Il a suivi les pierres qui attendaient et quand il fut sur l'autre rive, le chemin s'est effacé.
Il hantait le sous-pont depuis des siècles, attentif le jour et la nuit ; il travaillait souvent à nourrir l'esprit des gens qui passaient. Il fécondait leurs esprits d'une lumière de poésie, d'un rien de tendresse, d'un soupir qui apaise…

Il n'avait pas toujours vécu là, il avait quitté un dolmen trop silencieux.
Je l'ai trouvé par hasard, ou est-ce lui qui m'a choisie ?
Quoi qu'il en soit, dès lors, je suis souvent allée écouter ses murmures, comme un bruit de l'onde ou celui du vent. Il avait du talent à chanter les saisons, les conforts du printemps, les beautés de l'hiver.

Je n'ai pas compris ce qui l'a si soudainement fâché. la goutte qui le fit déborder.

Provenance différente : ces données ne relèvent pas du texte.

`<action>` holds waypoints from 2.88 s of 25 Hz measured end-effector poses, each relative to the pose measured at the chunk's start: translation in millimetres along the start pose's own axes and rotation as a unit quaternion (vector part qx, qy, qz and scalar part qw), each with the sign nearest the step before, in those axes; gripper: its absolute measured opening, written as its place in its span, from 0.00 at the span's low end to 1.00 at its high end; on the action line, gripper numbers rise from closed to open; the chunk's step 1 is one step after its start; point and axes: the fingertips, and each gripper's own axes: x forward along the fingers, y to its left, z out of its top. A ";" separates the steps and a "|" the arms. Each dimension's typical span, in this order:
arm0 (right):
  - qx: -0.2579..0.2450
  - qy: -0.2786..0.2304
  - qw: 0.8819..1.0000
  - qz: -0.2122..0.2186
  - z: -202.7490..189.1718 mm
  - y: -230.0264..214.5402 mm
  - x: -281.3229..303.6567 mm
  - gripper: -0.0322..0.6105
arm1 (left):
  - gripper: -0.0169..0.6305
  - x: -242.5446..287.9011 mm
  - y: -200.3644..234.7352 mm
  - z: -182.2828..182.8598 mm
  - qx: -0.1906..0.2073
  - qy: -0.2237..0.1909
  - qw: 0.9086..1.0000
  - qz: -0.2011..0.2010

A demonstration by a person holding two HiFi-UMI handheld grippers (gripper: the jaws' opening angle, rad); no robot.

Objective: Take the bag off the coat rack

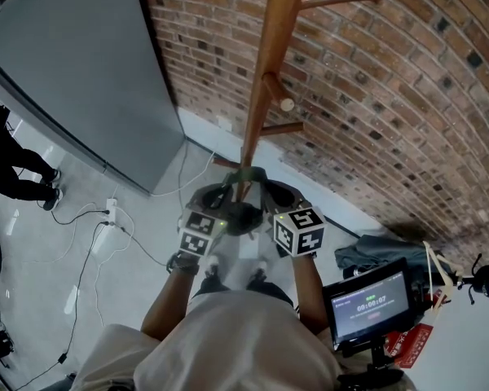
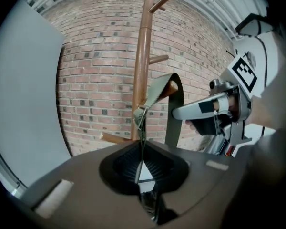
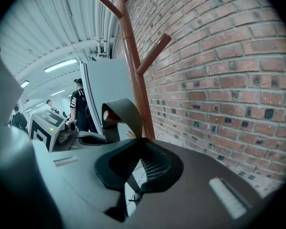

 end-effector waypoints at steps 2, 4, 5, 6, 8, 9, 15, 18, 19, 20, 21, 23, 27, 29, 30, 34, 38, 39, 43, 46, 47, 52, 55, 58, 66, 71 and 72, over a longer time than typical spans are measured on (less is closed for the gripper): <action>-0.003 -0.009 1.000 0.000 7.5 1.8 -6.0 0.06 | 0.05 -6.5 -0.4 7.2 0.001 -0.008 1.000 -0.002; -0.006 -0.020 1.000 0.001 16.4 3.0 -12.1 0.06 | 0.05 -13.3 0.0 14.6 0.005 -0.014 1.000 -0.002; -0.008 -0.025 1.000 0.001 21.1 3.5 -15.4 0.06 | 0.05 -16.8 0.9 18.5 0.006 -0.017 1.000 -0.001; -0.010 -0.030 0.999 0.000 25.9 4.0 -19.0 0.06 | 0.05 -20.4 2.0 22.5 0.007 -0.021 1.000 0.001; -0.014 -0.039 0.999 0.000 34.8 4.8 -27.0 0.06 | 0.05 -27.5 3.3 30.7 0.009 -0.031 0.999 0.005; -0.015 -0.043 0.999 0.001 38.8 5.4 -31.1 0.06 | 0.05 -31.0 3.1 34.7 0.009 -0.037 0.999 0.006; -0.025 -0.073 0.997 0.014 64.9 12.5 -52.5 0.06 | 0.05 -51.3 -0.7 61.8 0.019 -0.069 0.997 0.010; -0.038 -0.089 0.995 0.027 79.0 20.5 -62.5 0.06 | 0.05 -63.9 -1.0 72.4 0.018 -0.081 0.996 0.014; -0.037 -0.095 0.994 0.035 83.4 22.9 -66.4 0.06 | 0.05 -67.6 -1.1 75.7 0.017 -0.086 0.996 0.016; -0.030 -0.103 0.993 0.046 87.9 25.1 -70.7 0.06 | 0.05 -71.0 -1.4 78.9 0.017 -0.091 0.996 0.017; -0.019 -0.113 0.992 0.058 92.8 27.1 -75.5 0.06 | 0.05 -74.5 -1.8 82.5 0.017 -0.095 0.995 0.018; 0.000 -0.133 0.988 0.078 102.9 30.4 -85.4 0.06 | 0.05 -81.8 -3.9 91.6 0.024 -0.103 0.994 0.018; -0.006 -0.159 0.983 0.096 120.8 37.2 -100.8 0.06 | 0.05 -93.3 -10.9 115.6 0.052 -0.116 0.992 0.013; -0.009 -0.172 0.980 0.105 129.4 41.6 -107.2 0.06 | 0.05 -98.2 -12.3 128.5 0.056 -0.127 0.990 0.010; -0.010 -0.176 0.978 0.108 132.8 43.3 -109.8 0.06 | 0.05 -100.7 -12.6 134.1 0.057 -0.132 0.990 0.010; -0.003 -0.193 0.973 0.124 143.7 47.8 -117.9 0.06 | 0.05 -107.1 -14.0 149.1 0.062 -0.146 0.987 0.009; -0.002 -0.205 0.969 0.137 156.6 52.8 -124.1 0.06 | 0.05 -112.8 -16.3 164.4 0.068 -0.161 0.985 0.007; -0.006 -0.207 0.969 0.139 159.8 54.7 -125.5 0.06 | 0.05 -115.0 -16.5 168.7 0.071 -0.165 0.984 0.007; -0.021 -0.214 0.967 0.139 169.4 59.3 -128.7 0.06 | 0.05 -122.5 -15.5 183.0 0.077 -0.179 0.981 0.009; -0.022 -0.217 0.966 0.142 173.6 61.7 -130.6 0.06 | 0.05 -125.6 -14.4 187.1 0.077 -0.184 0.980 0.010; -0.023 -0.217 0.966 0.142 174.5 62.4 -131.0 0.06 | 0.05 -126.4 -14.2 187.7 0.076 -0.185 0.980 0.010; -0.028 -0.211 0.968 0.134 173.8 60.9 -128.8 0.06 | 0.05 -125.6 -12.4 185.5 0.070 -0.181 0.981 0.011; -0.031 -0.207 0.969 0.133 171.7 60.5 -125.3 0.06 | 0.05 -123.8 -10.3 183.5 0.068 -0.178 0.982 0.012; -0.032 -0.204 0.969 0.132 170.9 59.7 -121.9 0.06 | 0.05 -122.0 -8.5 183.0 0.068 -0.177 0.982 0.012; -0.028 -0.193 0.972 0.127 166.0 55.2 -115.4 0.06 | 0.05 -116.7 -7.3 177.2 0.064 -0.164 0.984 0.010; -0.031 -0.187 0.974 0.125 164.1 56.3 -110.9 0.06 | 0.05 -115.4 -5.5 173.7 0.062 -0.158 0.985 0.009; -0.032 -0.185 0.974 0.125 163.6 56.4 -110.0 0.06 | 0.05 -115.0 -5.4 172.8 0.062 -0.157 0.986 0.009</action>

Il avait tant d'empathie et de patience, je croyais qu'il pouvait tout pardonner.
Mais il a traversé.

Enfin peut-être est-ce évident, qu'un autre à sa place serait parti depuis longtemps ? Mais comme pour une étoile immuable qui disparaîtrait, ma surprise fût totale, son départ m'a choquée. Il n'avait jamais rien dit des affronts, du mépris, ni des agressions suscitées par le bruit.
Le monde a changé, si vite tout à coup ; il se précipite dans une fosse fétide.

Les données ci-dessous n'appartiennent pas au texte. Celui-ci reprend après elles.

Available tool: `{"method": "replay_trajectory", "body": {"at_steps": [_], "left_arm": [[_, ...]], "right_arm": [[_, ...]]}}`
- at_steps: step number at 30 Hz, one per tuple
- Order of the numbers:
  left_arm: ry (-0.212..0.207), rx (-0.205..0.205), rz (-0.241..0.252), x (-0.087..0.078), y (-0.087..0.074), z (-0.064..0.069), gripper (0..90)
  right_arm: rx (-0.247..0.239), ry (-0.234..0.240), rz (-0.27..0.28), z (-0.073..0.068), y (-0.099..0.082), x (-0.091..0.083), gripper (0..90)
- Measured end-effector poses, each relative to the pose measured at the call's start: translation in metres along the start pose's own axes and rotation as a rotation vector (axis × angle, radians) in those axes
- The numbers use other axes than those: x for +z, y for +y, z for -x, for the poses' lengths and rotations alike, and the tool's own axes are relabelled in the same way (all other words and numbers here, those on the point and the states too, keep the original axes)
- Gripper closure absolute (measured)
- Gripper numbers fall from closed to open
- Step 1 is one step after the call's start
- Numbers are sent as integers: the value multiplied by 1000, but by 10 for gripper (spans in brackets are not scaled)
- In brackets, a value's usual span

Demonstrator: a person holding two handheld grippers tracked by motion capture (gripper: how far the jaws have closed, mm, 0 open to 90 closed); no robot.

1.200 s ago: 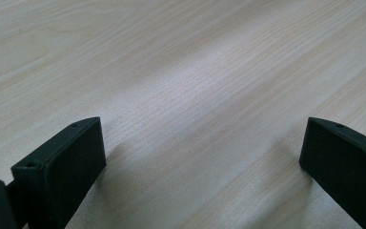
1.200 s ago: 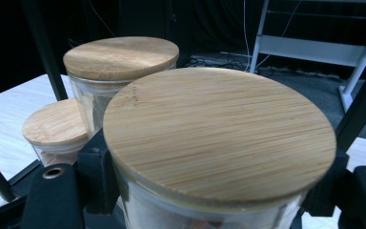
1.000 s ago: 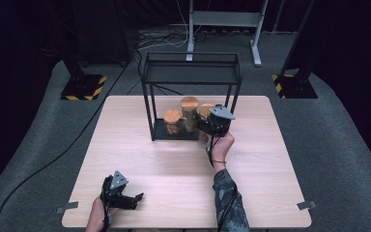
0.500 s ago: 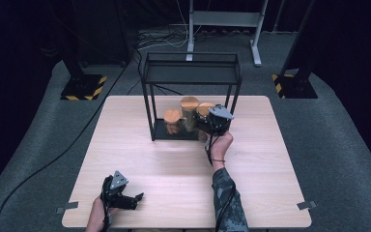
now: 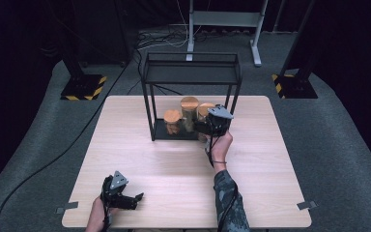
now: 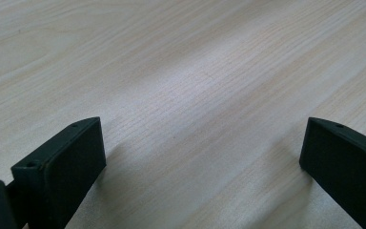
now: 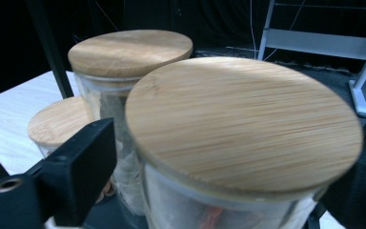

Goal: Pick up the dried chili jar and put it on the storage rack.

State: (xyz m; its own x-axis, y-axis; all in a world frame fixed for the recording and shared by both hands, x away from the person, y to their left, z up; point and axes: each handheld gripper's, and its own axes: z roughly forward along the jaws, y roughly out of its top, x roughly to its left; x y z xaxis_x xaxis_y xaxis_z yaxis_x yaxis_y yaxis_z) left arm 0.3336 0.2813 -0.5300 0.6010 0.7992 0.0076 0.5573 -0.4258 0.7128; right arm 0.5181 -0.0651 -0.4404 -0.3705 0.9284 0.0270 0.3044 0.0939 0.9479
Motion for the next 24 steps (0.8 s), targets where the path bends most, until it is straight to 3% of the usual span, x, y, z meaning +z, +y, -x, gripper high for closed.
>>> {"method": "replay_trajectory", "body": {"at_steps": [12,24], "left_arm": [[-2,-5,-4,0,0,-1,8],[-2,-5,-4,0,0,-1,8]], "right_arm": [[-2,23,-34,5,-6,-23,15],[-5,115,-208,8,-43,-67,0]]}}
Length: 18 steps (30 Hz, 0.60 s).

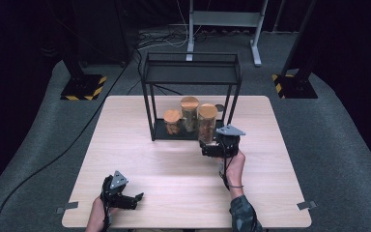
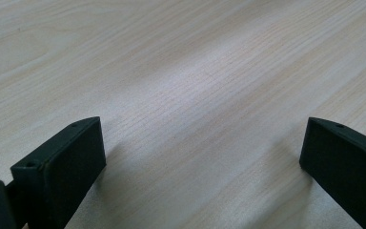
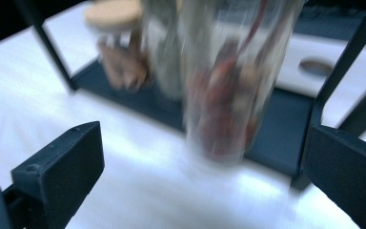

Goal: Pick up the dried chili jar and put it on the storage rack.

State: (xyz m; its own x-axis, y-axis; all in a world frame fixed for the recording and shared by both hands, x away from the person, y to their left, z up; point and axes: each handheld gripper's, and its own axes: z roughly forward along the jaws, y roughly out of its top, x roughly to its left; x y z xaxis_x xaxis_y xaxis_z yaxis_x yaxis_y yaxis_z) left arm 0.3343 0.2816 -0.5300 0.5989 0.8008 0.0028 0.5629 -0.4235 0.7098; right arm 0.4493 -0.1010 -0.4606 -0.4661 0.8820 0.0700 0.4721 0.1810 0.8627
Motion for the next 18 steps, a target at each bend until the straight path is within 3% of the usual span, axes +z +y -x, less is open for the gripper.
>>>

Je suppose que la nostalgie a fini par gagner son âme lorsqu'il a réalisé que ses caresses ne changeraient plus rien. Dans son lit et sous le pont s'empilaient chaque jour un peu plus de souillures et de pestilence.
À bien y regarder qui, si pure, pourrait supporter, les odeurs de l'huile ou du goudron ? Les tombereaux de plastiques, les déchets de poisons.
L'eau lui rapportait sans doute, les querelles et les guerres, les bombes et les cimetières…
... Si patient !
Lui aussi finalement avait ses limites. Le bruit sur la terre s'est changé en vacarme, c'est effrayant comme il vocifère.

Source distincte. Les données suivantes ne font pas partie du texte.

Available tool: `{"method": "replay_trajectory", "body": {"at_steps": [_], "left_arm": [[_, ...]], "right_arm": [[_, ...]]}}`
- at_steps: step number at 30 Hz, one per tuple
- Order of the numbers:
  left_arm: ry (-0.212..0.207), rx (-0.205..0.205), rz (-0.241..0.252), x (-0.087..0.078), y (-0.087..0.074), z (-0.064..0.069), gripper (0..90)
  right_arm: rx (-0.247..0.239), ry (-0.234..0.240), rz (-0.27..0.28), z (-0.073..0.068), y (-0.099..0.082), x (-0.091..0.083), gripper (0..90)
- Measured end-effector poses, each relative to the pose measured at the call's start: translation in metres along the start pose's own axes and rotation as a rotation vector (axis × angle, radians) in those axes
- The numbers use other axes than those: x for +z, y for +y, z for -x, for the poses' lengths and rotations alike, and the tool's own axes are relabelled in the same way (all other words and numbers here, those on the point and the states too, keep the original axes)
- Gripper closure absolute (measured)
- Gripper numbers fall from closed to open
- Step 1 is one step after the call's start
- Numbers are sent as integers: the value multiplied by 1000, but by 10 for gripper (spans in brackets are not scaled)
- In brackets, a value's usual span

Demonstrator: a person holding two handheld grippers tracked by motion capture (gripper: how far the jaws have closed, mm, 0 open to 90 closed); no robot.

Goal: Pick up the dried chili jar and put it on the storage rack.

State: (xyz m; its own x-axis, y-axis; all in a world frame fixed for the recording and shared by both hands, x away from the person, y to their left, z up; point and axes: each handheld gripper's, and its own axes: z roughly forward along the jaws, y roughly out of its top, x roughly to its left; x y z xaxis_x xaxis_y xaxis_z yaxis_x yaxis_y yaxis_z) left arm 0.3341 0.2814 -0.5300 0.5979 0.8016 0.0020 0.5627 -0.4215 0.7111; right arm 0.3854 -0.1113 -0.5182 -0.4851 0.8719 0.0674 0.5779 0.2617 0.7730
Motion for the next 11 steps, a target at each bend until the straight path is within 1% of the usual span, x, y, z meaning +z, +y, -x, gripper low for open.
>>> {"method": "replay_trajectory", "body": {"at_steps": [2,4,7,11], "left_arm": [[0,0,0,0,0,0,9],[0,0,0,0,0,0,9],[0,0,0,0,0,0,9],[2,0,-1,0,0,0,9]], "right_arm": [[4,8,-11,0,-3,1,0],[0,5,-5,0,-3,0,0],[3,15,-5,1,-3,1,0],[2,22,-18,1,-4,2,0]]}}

J'imagine que s'il était resté si longtemps dans la boue, c'est que les hommes lui manquaient... d'autrefois. Il m'avait raconté les dimanches tranquilles, les baisers passionnés, les enfants aux pieds nus et le temps prévisible.
Même les poissons sont morts… Ils lui donnaient tant de joies argentés, de plaisirs arc-en-ciel.
La musique sous le pont s'est éteinte et tout est dissonant : les arbres se cognent le tronc, la brise souffle ailleurs, l'hiver n'a plus de charme : il garde pour lui seul, son manteau de neige crachant depuis une pluie froide de dégoût.
Et le printemps blessé tue ses abeilles et gèle ses fruits.
La rivière furieuse a perdu un ami, elle est sale et son cœur est en pierre. Elle hésite encore à s'assécher, ou rejoindre la mer et la gonfler davantage ; ainsi participerait-elle à la révolte collective.

Les armées se mettent en ordre de marche, entendez-vous le vent gronder ?
Le temps de la Terre n'est pas celui des hommes, je serai morte, sans doute, avant la bataille finale.
Je traverserai la rivière, si le Korrigan trace un chemin et pose les pierres.
J'espère qu'elles me guideront vers lui.